Saudi Arabia has threatened the United States to stop using dollars for its oil trades in an attempt to discourage legislators from passing a bill dubbed NOPEC aimed at holding OPEC liable for cartel practices under U.S. law.

Reuters reports, citing unnamed sources, that the switch from U.S. dollars to other currencies had been discussed in senior Saudi circles and that it had also been shared with U.S. government officials from the energy department.

The reported threat takes OPEC’s—Saudi Arabia’s—offensive against the No Oil Producing and Exporting Cartels Act a step further after last month UAE oil minister, Suhail al-Mazrouei, reportedly told lenders at the meeting that if the bill was made into law that made OPEC members liable to U.S. anti-cartel legislation, the group, which is to all intents and purposes indeed a cartel, would break up and every member would boost production to its maximum.

This would be a repeat of what happened in 2013 and 2014, and ultimately led to another oil price crash like the one that saw Brent crude and WTI sink below US$30 a barrel. As a result, a lot of U.S. shale-focused, debt-dependent producers would go under.
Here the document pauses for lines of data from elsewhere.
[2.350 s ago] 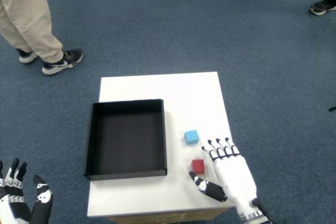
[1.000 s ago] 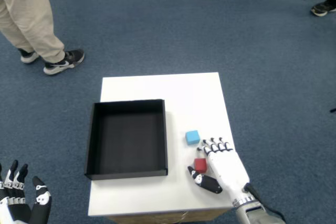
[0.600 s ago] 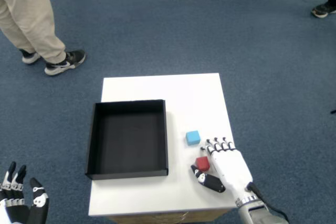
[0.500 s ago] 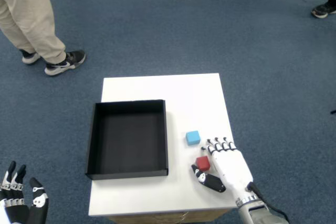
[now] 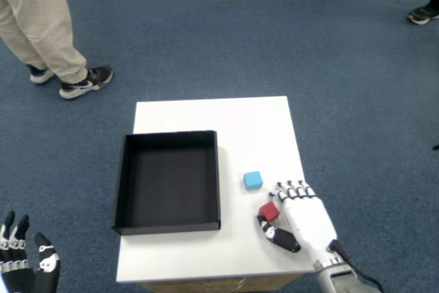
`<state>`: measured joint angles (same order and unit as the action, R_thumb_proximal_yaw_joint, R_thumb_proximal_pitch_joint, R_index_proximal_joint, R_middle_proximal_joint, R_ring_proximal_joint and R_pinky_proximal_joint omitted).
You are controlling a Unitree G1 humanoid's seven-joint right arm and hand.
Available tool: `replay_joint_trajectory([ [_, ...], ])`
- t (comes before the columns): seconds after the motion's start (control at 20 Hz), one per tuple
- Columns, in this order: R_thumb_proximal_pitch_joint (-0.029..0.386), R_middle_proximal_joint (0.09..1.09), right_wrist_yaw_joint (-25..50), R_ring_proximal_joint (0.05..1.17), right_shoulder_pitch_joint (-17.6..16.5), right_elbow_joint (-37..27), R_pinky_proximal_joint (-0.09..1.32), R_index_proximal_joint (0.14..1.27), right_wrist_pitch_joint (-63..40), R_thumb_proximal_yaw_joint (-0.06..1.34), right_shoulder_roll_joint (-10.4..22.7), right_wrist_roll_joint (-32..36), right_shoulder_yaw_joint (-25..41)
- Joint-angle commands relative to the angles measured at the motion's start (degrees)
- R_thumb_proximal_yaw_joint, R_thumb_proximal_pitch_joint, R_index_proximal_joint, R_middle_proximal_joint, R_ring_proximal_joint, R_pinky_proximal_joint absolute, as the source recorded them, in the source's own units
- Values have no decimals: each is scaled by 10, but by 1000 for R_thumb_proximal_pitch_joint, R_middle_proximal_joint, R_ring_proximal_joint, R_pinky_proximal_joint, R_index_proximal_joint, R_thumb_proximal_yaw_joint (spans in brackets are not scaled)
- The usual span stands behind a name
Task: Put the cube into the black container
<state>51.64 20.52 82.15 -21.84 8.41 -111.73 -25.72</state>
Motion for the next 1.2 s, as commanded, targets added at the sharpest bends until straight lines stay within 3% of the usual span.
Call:
replay_joint_trajectory([
  [0.05,121,189,-32,173,-1,-4,27,476,35,360,21,9,-16],
  [0.45,128,198,-47,186,-17,-6,40,543,44,320,21,7,-30],
  [1.2,152,238,-1,226,-26,-10,110,607,19,303,16,-14,-30],
])
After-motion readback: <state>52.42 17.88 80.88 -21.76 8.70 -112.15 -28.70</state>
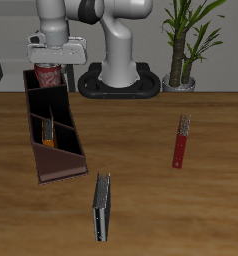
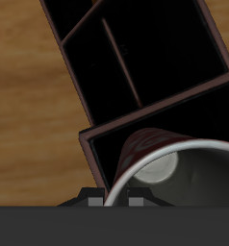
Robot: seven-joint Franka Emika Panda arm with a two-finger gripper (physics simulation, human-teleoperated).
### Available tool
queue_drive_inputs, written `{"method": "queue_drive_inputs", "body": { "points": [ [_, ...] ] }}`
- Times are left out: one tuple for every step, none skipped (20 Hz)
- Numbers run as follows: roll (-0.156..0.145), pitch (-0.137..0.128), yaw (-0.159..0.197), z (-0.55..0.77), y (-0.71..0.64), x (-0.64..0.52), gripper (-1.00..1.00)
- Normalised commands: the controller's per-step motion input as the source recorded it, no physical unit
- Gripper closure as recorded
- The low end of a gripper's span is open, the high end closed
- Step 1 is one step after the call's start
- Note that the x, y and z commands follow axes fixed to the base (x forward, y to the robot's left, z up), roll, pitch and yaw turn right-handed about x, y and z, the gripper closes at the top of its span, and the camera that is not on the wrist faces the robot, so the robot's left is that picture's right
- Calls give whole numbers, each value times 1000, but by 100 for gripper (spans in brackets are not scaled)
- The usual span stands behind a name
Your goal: Place the orange book into the right desk caddy's left compartment and place the red mug into the right desk caddy's right compartment
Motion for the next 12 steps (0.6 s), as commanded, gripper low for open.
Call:
{"method": "queue_drive_inputs", "body": {
  "points": [
    [4, 13, -40, -129, -8, 13, 100],
    [23, 28, -44, -132, -87, 28, 100],
    [-49, 7, -35, -117, 19, 51, 100],
    [0, 0, 0, 9, 101, -15, 100],
    [10, 45, -39, -354, -139, 3, 100],
    [-12, 20, -27, -100, 21, -25, 100],
    [-3, 19, -38, -163, -69, -8, 100],
    [7, 19, -18, -163, -40, -6, 100],
    [-18, 29, -39, -160, -60, 16, 100],
    [-7, 30, -28, -161, -43, -6, 100],
    [-20, -1, 13, -117, -27, -25, 100],
    [-61, 27, -23, -225, -183, 47, 100]
  ]
}}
Now, one of the Reuters sources said, “The Saudis say: let the Americans pass NOPEC and it would be the U.S. economy that would fall apart.”

Another source commented “The Saudis know they have the dollar as the nuclear option.”

Other countries are already using other currencies in oil trades, notably Russia and Iran, but also China, for some of its trades. China even launched a yuan-denominated oil contract last year, which initially sparked concern. Later, this subsided as the hype died out and the contract failed to remove dollar-denominated European, Middle Eastern, and U.S. contracts from the market.

Still, if an oil seller as big as Saudi Arabia were to drop the dollar as its default trade currency, this would have strong reverberations for the greenback’s status as the world’s dominant currency and it might also spur similar moves by other oil exporters who are likely to feel threatened by the NOPEC bill.